WORK INSTRUCTIONS:
Transcribe each entry exactly as it appears, leaving out any picture it holds.

Source records:
****

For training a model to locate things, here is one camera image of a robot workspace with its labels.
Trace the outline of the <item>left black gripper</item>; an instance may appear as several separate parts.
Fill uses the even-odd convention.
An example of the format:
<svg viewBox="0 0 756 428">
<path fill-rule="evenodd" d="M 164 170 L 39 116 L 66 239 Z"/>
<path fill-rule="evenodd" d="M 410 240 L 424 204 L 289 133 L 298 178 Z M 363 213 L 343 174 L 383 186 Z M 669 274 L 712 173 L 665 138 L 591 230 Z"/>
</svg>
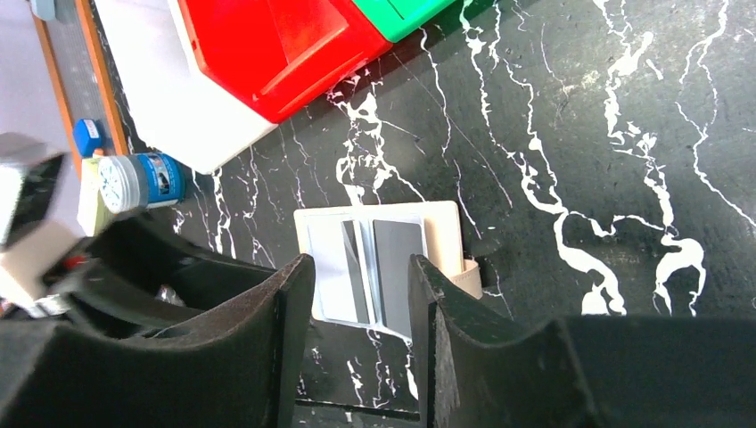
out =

****

EXPECTED OUTPUT:
For training a model to locate things, here is one camera image of a robot workspace with its labels.
Trace the outline of the <item>left black gripper</item>; an instance may appear as several separate parts.
Fill uses the even-odd convention.
An example of the format:
<svg viewBox="0 0 756 428">
<path fill-rule="evenodd" d="M 164 170 L 39 116 L 66 239 Z"/>
<path fill-rule="evenodd" d="M 410 240 L 424 204 L 289 133 L 298 178 Z M 363 213 L 343 174 L 383 186 Z M 669 274 L 712 173 L 665 138 L 591 230 Z"/>
</svg>
out =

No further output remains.